People move to Charlotte from all over the United States (and around the world). This trend has continued for several decades and shows no sign of slowing. What has been changing is where those people are moving from. And, believe it or not, Mecklenburg County loses more people to some locations than it gains.
Recently released data from the Census Bureau show that in 2013, Charlotte was the second-fastest growing large city in the nation, after Fort Worth, Texas. (Other N.C. cities with faster growth rates than Charlotte are Raleigh and Wilmington.) Several smaller towns around Charlotte have had growth rates higher than Charlotte's in recent years. Much of that growth is occurring within Charlotte’s home county of Mecklenburg.
Click here or scroll below to see interactive maps and graphs showing the county-to-county net flow of people to Mecklenburg County.
The map above shows a snapshot of where people who move to Charlotte's home county, Mecklenburg, are coming from. New York is king, sending an estimated more than 2,000 people to the county a year. Next is Florida, followed by New Jersey, Virginia and Pennsylvania. The Midwest in general is a net “sender” of people to Mecklenburg County.
On the other end of the scale is South Carolina. That state receives the largest number of residents on an annual basis from Mecklenburg County. Charlotte’s location on the S.C. border explains much of this – especially suburban York County, S.C., the largest net recipient of Mecklenburg residents in that state.
Texas, which is the next-highest on the receiving end of Mecklenburg residents, reflects a different kind of trend. The strength of the Texas economy, even through the recession, was a strong pull for migration.

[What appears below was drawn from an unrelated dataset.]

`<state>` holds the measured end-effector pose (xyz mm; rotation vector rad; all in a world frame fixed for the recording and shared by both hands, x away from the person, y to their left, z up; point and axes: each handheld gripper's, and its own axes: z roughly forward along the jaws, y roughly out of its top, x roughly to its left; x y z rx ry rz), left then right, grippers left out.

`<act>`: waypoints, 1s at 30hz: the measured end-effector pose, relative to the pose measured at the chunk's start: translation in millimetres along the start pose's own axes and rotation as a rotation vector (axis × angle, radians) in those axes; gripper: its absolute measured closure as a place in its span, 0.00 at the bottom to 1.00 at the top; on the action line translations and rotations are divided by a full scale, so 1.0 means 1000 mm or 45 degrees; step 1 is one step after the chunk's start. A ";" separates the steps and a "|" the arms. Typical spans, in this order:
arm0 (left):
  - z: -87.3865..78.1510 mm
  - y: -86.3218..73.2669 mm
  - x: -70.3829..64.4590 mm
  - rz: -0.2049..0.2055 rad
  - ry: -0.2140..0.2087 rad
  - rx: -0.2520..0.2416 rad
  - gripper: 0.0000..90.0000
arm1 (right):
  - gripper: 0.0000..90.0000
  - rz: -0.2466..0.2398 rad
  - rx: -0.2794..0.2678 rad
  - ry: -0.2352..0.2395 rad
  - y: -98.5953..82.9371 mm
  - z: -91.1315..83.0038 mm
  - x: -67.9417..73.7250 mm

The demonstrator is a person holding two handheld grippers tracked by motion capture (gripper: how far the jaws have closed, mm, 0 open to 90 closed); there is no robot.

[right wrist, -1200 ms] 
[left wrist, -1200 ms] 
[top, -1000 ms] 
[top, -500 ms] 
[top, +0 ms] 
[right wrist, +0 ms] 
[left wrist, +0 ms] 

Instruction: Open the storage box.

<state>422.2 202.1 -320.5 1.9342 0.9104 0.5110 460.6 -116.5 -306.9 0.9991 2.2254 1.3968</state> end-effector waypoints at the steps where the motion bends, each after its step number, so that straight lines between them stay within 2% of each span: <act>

The state next on Mecklenburg County's list of net losses of people was North Carolina – other counties in the state. The N.C. county that received the highest net number of Mecklenburg residents is Union County, adjacent to southeast Charlotte and the Mecklenburg towns of Matthews and Mint Hill. Union County gained more than 1,600 residents from Mecklenburg in the survey data, the highest county-to-county flow nationally.
Another new trend is the net loss to West Virginia. That is another state that had a lower unemployment rate than the Charlotte area during much of the recession. Prior to the recession, it was common for migration from West Virginia to Charlotte to be much stronger.
The state summaries do not show the full story. A few counties within each state contribute the majority of net migrants (gains or losses) for Mecklenburg. For New York, the county that sent Mecklenburg the most residents is Suffolk, on Long Island. Tarrant County, Texas, home to Fort Worth, is the county in that state that receives the most Mecklenburgers.